• Exercise prompt:
Find each line below containing the word "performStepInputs" and copy it.

• Records for processing:
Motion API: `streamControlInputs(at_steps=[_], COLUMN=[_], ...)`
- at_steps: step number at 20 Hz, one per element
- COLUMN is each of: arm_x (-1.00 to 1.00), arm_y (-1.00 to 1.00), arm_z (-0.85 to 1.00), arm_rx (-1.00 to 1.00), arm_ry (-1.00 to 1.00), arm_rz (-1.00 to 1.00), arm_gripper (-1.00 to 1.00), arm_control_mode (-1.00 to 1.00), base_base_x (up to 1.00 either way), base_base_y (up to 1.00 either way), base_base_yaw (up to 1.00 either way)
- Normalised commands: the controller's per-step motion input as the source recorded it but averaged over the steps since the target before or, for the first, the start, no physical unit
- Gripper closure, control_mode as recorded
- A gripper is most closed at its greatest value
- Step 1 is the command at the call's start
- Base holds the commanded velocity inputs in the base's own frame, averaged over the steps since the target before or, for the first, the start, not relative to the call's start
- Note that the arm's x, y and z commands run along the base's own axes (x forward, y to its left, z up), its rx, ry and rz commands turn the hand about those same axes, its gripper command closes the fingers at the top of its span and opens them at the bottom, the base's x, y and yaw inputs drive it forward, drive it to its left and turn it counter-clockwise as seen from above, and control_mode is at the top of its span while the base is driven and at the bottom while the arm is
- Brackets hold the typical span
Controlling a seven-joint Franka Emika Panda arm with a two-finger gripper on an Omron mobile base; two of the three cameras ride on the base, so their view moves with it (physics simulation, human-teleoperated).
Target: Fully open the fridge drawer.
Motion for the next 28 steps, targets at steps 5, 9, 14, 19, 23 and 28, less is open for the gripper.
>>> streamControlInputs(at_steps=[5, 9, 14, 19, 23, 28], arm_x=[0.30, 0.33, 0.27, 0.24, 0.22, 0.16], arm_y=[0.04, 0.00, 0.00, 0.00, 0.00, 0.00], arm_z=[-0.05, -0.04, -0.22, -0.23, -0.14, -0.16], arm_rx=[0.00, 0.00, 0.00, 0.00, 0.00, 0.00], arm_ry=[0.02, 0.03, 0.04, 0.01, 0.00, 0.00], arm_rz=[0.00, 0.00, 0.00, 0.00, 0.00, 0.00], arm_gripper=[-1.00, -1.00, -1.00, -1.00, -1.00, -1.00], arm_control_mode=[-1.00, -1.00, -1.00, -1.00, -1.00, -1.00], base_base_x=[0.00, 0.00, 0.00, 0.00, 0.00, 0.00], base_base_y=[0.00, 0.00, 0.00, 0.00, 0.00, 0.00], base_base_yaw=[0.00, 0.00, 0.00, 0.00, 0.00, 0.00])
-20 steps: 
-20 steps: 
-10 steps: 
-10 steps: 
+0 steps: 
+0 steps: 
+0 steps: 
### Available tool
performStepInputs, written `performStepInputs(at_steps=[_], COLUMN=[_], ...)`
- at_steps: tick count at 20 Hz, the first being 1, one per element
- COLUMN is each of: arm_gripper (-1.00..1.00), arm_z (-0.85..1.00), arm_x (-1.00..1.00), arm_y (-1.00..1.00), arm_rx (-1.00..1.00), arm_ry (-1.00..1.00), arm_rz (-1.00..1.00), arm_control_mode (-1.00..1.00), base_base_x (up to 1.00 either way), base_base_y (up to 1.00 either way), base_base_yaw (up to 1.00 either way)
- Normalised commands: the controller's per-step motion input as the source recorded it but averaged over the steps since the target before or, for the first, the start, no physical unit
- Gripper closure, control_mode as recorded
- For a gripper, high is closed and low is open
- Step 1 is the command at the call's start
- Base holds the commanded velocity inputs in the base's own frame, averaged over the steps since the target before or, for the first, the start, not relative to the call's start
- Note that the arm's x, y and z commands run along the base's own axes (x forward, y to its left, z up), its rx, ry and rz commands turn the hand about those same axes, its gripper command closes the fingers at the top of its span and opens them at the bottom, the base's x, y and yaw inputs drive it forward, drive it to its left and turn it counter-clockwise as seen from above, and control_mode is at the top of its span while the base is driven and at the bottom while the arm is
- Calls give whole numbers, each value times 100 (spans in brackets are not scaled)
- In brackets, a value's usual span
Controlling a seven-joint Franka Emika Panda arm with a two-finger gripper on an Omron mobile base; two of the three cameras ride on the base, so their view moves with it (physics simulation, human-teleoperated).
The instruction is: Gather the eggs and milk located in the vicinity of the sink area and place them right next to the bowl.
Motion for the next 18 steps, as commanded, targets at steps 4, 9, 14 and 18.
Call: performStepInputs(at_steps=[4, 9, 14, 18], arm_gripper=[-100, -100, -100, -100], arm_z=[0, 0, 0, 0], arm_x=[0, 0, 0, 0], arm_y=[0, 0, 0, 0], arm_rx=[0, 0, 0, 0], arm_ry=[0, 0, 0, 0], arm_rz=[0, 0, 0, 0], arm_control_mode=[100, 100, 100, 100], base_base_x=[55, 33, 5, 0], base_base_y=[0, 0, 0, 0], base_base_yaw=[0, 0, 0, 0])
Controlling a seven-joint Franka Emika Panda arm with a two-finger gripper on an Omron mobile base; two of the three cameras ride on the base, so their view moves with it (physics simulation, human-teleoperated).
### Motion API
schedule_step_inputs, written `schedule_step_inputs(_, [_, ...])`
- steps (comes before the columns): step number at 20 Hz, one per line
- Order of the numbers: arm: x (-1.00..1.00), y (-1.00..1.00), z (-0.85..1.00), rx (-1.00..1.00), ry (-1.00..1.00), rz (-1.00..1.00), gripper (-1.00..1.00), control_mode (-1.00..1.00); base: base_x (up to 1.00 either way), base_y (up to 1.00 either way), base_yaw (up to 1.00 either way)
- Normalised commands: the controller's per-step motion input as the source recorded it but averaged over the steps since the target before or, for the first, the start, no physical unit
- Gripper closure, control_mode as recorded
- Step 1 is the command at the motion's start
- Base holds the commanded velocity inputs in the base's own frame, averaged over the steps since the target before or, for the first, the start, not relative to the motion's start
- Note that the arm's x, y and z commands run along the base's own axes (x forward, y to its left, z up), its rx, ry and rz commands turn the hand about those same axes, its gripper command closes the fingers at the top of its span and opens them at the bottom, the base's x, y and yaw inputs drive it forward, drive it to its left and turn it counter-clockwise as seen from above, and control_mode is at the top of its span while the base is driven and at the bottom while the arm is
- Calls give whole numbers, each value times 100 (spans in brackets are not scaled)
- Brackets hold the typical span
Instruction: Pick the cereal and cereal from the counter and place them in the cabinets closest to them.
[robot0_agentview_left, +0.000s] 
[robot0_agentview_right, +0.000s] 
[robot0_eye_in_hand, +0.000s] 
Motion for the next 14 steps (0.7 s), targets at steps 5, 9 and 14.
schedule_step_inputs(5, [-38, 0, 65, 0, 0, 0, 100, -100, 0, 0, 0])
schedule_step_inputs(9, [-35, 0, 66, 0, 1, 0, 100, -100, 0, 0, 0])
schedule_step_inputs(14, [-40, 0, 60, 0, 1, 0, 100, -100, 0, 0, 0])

• Task result:
performStepInputs, written `performStepInputs(at_steps=[_], COLUMN=[_], ...)`
Call: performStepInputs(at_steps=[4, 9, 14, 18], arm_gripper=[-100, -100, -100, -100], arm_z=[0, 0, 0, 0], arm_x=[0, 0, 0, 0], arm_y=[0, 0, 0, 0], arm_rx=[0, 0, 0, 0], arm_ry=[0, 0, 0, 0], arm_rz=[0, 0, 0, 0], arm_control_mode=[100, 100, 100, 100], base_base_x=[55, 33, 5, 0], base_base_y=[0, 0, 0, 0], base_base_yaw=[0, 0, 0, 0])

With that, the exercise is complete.